ABSTRACT: Germline-encoded pattern recognition receptors (e.g. Toll-like receptors) play key roles in innate immune activation. However, some metazoans, such as C. elegans, do not have canonical mechanisms of pattern recognition, yet they are able to mount anti-pathogen immune defenses. Here, we demonstrate that a nuclear hormone receptor (NHR), a ligand-gated transcription factor, functions in immune activation and pathogen defense. NHRs have expanded dramatically in C. elegans compared to other metazoans.
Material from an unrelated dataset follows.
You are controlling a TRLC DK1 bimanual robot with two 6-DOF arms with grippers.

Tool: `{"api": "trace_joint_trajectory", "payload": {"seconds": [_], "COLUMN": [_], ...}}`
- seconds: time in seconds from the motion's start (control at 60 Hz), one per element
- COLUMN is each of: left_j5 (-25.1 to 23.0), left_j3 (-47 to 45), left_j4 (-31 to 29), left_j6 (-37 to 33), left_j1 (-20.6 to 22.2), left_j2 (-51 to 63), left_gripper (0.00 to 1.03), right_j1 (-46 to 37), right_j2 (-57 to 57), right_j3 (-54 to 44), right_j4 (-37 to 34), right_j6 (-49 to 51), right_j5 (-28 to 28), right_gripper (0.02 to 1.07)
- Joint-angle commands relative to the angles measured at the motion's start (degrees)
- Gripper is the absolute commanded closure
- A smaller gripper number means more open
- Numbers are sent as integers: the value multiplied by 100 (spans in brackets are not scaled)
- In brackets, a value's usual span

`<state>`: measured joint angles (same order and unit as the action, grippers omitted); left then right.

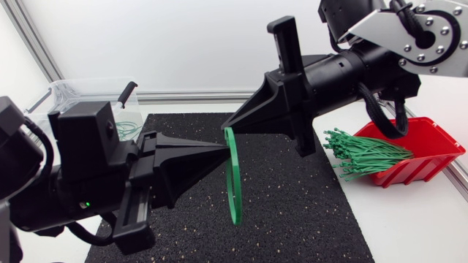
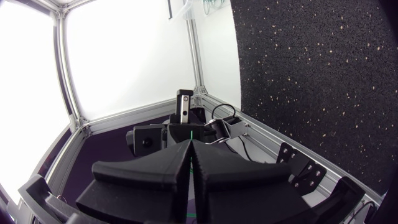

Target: Take a green cable tie from the red box, thread the tail through the head to close it, then place it in the transparent bin on the left.

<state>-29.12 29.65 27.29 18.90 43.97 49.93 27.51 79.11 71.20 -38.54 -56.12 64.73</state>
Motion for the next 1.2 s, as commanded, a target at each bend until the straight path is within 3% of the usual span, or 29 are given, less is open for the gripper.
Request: {"api": "trace_joint_trajectory", "payload": {"seconds": [0.0, 0.45, 0.767, 0.933, 1.0, 1.083, 1.183], "left_j5": [-208, 38, 47, 47, 56, 293, 592], "left_j3": [269, 489, 357, 313, 349, 480, 621], "left_j4": [13, -294, -365, -681, -989, -1516, -2105], "left_j6": [-53, -17, -61, -237, -351, -536, -808], "left_j1": [147, 543, 420, -107, -310, -503, -705], "left_j2": [-273, -555, -379, -150, -106, 8, 140], "left_gripper": [100, 100, 100, 100, 100, 100, 100], "right_j1": [-219, -17, 53, 18, -52, -26, -88], "right_j2": [263, 465, 184, -62, 8, 254, 465], "right_j3": [-238, -440, -396, -247, -97, 149, 201], "right_j4": [172, 260, 269, 66, -312, -1173, -1454], "right_j6": [110, 136, 224, 584, 822, 1604, 1973], "right_j5": [-250, -637, -725, -725, -866, -1507, -2201], "right_gripper": [101, 101, 100, 26, 9, 5, 5]}}
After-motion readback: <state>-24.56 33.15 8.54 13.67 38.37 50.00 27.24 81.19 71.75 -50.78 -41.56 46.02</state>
Because NHRs often function redundantly, it has been challenging experimentally to characterize the biology of individual NHRs. Here, we use genetic epistasis experiments, transcriptome profiling analyses and chromatin immunoprecipitation to show NHR-86 is sufficient to activate protective immune defenses against the bacterial pathogen Pseudomonas aeruginosa. Interestingly, NHR-86 drives the transcription of immune effectors whose basal regulation requires the canonical p38 MAPK PMK-1 immune pathway. However, NHR-86 functions independently of PMK-1 and directly induces the transcription of infection response genes in a manner that confers protection from bacterial infection. Importantly, we found that nhr-86 does control immune gene expression and is necessary for host defense against a different pathogen, Enterococcus faecalis. Our findings characterize an ancient role of an NHR in innate immunity, and suggest that the expansion of the NHR protein family in C. elegans has been fueled in part by the need to activate immune defenses in response to pathogen attack.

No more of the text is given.